Cell phones are made to do dozens of things. Low bandwidth allocation and small receivers mean that voice quality over a cell phone suffers. On top of that you might have poor reception in some parts of your home. 

Home phones are built for good voice reception. A home phone is nothing but a phone, so it does its job well. Combine that with the dependability and security of a wired connection, along with high internet bandwidth, and you have superior voice quality. 

Access

Not all members of your household necessarily have phones. Children and the elderly frequently don’t, and they may need to make or receive calls too. There are also times when your cell phone is dead and you’d like to make a call or times when you have a guest who needs to make a call. 

Two Number Convenience 

You may not want to give your cell phone number out to every service you sign up for or business you order from. With a second number, you can make your home phone the default option for people, businesses, and services trying to reach you, and reserve your cell phone number for people who matter the most! 

Convenience

With a wired home phone in multiple rooms, you don’t have to carry your cell phone with you at all times. When you hear a call, you can just pick up the nearest phone instead of going on an adventure to find your cell phone. You also rarely accidentally leave a home phone on mute. 

Large Scale Disasters 

When a large scale disaster hits and multiple people are tying up cell phone towers, cell phone towers get jammed. Or, depending on the disaster, they can go down. With a home phone system that by definition doesn’t rely on a cell tower, you may be able to get through where others can’t. 

Lower Lag

When you’re speaking cell phone to cell phone and one or both have poor reception, you can end up talking over each other because of lag (i.e., latency). The data doesn’t transmit in real time, you think the other person is done, you start talking, but they’re still going, then you both stop . . . 

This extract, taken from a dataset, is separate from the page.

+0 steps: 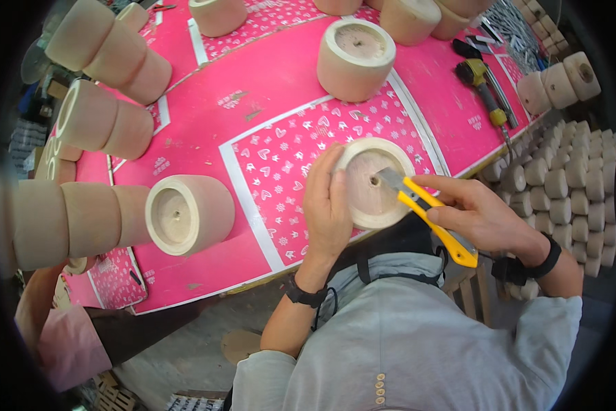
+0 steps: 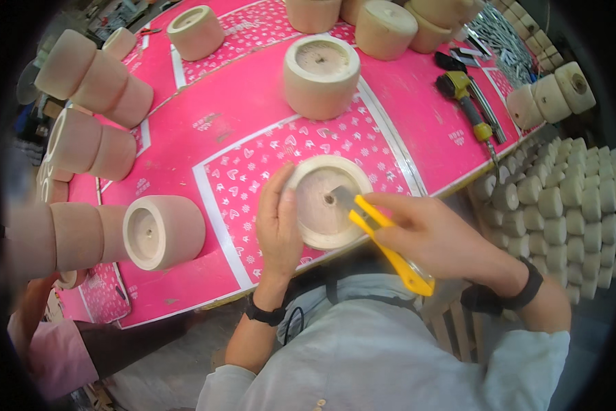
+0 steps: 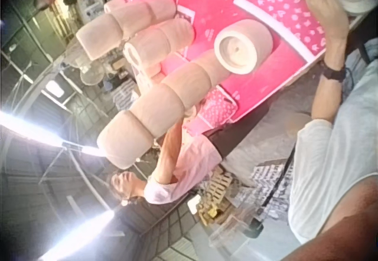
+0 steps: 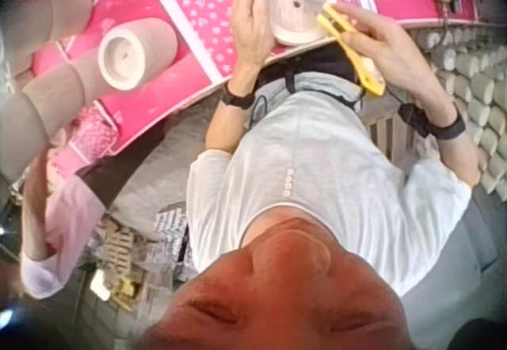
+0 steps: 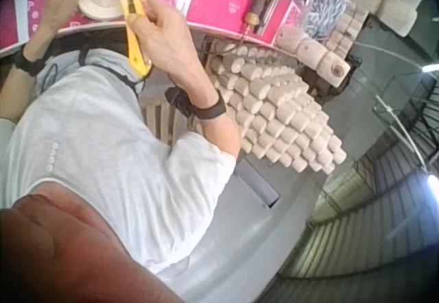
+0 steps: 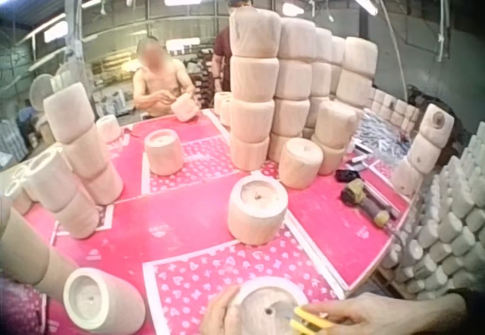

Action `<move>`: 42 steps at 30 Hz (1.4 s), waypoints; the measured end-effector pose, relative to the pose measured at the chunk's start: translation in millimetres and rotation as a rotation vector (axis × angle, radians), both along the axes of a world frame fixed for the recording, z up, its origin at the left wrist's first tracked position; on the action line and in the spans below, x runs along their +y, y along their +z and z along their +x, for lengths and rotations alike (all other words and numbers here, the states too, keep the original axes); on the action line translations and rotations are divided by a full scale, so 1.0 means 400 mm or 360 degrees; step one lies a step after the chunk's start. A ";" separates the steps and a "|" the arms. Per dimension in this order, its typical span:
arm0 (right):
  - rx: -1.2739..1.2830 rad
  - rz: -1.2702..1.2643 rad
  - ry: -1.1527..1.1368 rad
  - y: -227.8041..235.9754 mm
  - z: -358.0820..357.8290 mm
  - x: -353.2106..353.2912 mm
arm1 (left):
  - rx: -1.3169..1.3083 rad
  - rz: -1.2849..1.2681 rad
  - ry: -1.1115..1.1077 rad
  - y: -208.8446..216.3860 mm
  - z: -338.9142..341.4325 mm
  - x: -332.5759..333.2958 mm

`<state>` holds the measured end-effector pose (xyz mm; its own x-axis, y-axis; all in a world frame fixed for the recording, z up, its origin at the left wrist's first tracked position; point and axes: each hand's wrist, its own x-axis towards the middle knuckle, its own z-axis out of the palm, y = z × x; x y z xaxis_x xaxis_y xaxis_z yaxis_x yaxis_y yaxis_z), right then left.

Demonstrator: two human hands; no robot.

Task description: Finishing and stacking hollow wooden cylinders using a utility knife.

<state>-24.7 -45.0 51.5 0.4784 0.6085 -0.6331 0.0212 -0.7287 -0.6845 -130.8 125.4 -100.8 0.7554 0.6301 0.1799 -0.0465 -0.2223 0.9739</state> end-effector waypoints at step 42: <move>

Home phones don’t have this problem. When you have an internet connection with high bandwidth, your voice is transmitted instantly and you get a clearer conversation. 

Long Distance 

Cell phone plans can get really expensive when you add things like US or international calling. By contrast, home phone plans tend to have better, more inexpensive options for international calling. On top of that, clear voice and low latency are things that matter even more when making an international call. 

Inexpensive

Cell phone plans can be very pricy, but most home phone plans cost around thirty to fifty bucks, even with a bunch of extra features like call waiting, voicemail, and call display. 

Or even less with Distributel’s Digital Home Phone plan.

The Big Takeaway

It’s a world made for smartphones, there’s no denying that. But there are good reasons to still keep a home phone.